(Data below)

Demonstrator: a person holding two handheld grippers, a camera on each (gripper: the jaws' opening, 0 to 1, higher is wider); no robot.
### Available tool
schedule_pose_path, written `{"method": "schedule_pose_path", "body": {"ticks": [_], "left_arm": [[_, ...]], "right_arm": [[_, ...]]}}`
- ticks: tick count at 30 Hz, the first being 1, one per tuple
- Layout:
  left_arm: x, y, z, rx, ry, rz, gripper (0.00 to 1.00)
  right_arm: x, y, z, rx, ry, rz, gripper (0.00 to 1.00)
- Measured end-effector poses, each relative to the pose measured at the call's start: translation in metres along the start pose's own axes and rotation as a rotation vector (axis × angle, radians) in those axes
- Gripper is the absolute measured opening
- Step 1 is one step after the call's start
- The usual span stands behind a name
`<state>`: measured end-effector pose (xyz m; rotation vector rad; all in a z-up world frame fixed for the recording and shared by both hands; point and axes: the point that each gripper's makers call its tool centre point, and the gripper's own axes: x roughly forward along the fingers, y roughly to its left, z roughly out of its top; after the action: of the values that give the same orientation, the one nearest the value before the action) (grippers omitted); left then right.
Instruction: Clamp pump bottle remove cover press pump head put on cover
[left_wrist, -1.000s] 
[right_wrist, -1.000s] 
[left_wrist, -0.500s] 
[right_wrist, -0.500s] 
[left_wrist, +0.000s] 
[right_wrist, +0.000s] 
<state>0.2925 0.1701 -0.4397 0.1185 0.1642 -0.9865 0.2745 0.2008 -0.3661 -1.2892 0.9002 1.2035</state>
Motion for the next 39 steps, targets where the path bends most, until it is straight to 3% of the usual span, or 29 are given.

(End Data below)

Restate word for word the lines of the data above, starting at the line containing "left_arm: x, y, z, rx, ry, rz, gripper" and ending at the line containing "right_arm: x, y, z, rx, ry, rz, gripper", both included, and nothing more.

_Response for this exercise_
  left_arm: x, y, z, rx, ry, rz, gripper (0.00 to 1.00)
  right_arm: x, y, z, rx, ry, rz, gripper (0.00 to 1.00)

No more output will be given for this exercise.